◆ Problem: Reproduce the whole listing, keeping each line as it is.
*** Begin section ***
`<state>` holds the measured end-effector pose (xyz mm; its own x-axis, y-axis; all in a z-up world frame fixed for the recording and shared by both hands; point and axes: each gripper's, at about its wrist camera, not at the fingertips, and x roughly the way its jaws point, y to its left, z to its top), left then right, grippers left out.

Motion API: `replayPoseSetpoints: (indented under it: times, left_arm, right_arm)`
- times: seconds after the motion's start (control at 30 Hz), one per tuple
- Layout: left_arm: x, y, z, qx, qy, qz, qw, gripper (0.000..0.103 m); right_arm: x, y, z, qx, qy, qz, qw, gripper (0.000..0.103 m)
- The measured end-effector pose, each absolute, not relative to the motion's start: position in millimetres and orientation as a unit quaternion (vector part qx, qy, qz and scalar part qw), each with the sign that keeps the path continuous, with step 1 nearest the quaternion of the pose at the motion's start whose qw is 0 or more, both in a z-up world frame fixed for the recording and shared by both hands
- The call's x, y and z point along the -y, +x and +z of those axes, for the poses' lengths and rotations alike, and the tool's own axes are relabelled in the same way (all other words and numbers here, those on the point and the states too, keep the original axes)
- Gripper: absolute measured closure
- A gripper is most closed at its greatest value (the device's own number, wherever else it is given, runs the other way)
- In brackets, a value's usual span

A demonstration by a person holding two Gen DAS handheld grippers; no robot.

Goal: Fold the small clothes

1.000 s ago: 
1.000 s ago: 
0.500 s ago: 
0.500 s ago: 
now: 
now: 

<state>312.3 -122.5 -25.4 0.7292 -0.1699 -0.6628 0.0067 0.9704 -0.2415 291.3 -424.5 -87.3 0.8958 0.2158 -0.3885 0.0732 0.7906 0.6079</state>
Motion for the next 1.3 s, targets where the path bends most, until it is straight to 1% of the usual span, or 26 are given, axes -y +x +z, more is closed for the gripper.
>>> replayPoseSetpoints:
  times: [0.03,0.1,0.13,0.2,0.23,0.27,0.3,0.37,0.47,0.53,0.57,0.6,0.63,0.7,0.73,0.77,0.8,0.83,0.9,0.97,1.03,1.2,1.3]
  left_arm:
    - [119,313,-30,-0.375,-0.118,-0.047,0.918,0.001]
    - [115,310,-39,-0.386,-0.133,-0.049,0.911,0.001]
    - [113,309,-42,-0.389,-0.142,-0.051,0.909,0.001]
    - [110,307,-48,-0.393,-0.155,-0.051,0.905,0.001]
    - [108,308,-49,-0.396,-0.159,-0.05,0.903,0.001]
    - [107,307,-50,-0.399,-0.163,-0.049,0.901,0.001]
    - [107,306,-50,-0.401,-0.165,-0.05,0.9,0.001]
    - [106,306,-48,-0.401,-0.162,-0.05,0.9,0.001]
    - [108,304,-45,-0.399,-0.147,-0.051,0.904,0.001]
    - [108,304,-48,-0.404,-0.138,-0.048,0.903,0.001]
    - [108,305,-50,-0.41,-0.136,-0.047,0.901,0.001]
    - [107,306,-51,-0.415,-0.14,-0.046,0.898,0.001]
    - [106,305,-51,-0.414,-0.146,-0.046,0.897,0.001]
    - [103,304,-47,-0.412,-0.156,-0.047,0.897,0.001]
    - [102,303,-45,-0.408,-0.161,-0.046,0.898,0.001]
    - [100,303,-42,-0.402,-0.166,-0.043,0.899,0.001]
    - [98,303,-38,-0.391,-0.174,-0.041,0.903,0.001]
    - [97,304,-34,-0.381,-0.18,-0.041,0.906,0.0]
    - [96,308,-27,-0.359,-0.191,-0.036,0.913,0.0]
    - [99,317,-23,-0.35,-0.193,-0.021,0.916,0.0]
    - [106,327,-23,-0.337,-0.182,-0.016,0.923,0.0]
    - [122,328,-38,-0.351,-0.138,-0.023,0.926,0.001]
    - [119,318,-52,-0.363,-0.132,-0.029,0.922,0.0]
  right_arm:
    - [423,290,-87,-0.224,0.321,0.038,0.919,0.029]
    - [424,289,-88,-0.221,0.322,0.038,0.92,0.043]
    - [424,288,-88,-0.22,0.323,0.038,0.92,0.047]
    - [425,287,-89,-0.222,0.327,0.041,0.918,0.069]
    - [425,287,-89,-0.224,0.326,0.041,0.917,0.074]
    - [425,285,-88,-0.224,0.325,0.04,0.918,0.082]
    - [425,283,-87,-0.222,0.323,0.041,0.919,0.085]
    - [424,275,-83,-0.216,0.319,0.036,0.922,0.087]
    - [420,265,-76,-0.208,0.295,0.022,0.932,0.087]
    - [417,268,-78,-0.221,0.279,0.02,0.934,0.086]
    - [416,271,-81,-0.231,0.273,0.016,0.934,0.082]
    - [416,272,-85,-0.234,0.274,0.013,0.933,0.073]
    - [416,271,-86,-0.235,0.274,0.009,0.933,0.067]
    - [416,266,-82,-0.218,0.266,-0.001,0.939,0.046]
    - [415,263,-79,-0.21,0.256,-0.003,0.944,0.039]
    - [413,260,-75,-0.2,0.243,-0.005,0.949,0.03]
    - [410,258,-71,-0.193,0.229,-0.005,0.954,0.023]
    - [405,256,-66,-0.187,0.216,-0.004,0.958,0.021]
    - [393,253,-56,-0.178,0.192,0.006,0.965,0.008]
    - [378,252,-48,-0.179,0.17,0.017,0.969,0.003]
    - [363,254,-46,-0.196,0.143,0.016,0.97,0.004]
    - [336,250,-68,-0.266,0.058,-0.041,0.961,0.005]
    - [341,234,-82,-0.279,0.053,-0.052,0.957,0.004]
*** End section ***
◆ Task solution:
`<state>` holds the measured end-effector pose (xyz mm; its own x-axis, y-axis; all in a z-up world frame fixed for the recording and shared by both hands; point and axes: each gripper's, at about its wrist camera, not at the fingertips, and x roughly the way its jaws point, y to its left, z to its top), left then right, grippers left out.

Motion API: `replayPoseSetpoints: (indented under it: times, left_arm, right_arm)`
- times: seconds after the motion's start (control at 30 Hz), one per tuple
- Layout: left_arm: x, y, z, qx, qy, qz, qw, gripper (0.000..0.103 m); right_arm: x, y, z, qx, qy, qz, qw, gripper (0.000..0.103 m)
- The measured end-effector pose, each absolute, not relative to the motion's start: position in millimetres and orientation as a unit quaternion (vector part qx, qy, qz and scalar part qw), each with the sign that keeps the path continuous, with step 1 nearest the quaternion of the pose at the motion's start whose qw is 0 or more, both in a z-up world frame fixed for the recording and shared by both hands
- The call's x, y and z point along the -y, +x and +z of those axes, for the poses' lengths and rotations alike, and the tool's own axes are relabelled in the same way (all other words and numbers here, those on the point and the states too, keep the original axes)
- Gripper: absolute measured closure
- A gripper is most closed at its greatest value (the device's own number, wherever else it is given, runs the other way)
- In brackets, a value's usual span

A demonstration by a person holding two Gen DAS handheld grippers; no robot.

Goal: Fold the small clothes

1.000 s ago: 
1.000 s ago: 
0.500 s ago: 
0.500 s ago: 
now: 
now: 

<state>312.3 -122.5 -25.4 0.7292 -0.1699 -0.6628 0.0067 0.9704 -0.2415 291.3 -424.5 -87.3 0.8958 0.2158 -0.3885 0.0732 0.7906 0.6079</state>
Motion for the next 1.3 s, targets where the path bends most, until it is straight to 1% of the usual span, or 26 are given, axes -y +x +z, more is closed for the gripper.
>>> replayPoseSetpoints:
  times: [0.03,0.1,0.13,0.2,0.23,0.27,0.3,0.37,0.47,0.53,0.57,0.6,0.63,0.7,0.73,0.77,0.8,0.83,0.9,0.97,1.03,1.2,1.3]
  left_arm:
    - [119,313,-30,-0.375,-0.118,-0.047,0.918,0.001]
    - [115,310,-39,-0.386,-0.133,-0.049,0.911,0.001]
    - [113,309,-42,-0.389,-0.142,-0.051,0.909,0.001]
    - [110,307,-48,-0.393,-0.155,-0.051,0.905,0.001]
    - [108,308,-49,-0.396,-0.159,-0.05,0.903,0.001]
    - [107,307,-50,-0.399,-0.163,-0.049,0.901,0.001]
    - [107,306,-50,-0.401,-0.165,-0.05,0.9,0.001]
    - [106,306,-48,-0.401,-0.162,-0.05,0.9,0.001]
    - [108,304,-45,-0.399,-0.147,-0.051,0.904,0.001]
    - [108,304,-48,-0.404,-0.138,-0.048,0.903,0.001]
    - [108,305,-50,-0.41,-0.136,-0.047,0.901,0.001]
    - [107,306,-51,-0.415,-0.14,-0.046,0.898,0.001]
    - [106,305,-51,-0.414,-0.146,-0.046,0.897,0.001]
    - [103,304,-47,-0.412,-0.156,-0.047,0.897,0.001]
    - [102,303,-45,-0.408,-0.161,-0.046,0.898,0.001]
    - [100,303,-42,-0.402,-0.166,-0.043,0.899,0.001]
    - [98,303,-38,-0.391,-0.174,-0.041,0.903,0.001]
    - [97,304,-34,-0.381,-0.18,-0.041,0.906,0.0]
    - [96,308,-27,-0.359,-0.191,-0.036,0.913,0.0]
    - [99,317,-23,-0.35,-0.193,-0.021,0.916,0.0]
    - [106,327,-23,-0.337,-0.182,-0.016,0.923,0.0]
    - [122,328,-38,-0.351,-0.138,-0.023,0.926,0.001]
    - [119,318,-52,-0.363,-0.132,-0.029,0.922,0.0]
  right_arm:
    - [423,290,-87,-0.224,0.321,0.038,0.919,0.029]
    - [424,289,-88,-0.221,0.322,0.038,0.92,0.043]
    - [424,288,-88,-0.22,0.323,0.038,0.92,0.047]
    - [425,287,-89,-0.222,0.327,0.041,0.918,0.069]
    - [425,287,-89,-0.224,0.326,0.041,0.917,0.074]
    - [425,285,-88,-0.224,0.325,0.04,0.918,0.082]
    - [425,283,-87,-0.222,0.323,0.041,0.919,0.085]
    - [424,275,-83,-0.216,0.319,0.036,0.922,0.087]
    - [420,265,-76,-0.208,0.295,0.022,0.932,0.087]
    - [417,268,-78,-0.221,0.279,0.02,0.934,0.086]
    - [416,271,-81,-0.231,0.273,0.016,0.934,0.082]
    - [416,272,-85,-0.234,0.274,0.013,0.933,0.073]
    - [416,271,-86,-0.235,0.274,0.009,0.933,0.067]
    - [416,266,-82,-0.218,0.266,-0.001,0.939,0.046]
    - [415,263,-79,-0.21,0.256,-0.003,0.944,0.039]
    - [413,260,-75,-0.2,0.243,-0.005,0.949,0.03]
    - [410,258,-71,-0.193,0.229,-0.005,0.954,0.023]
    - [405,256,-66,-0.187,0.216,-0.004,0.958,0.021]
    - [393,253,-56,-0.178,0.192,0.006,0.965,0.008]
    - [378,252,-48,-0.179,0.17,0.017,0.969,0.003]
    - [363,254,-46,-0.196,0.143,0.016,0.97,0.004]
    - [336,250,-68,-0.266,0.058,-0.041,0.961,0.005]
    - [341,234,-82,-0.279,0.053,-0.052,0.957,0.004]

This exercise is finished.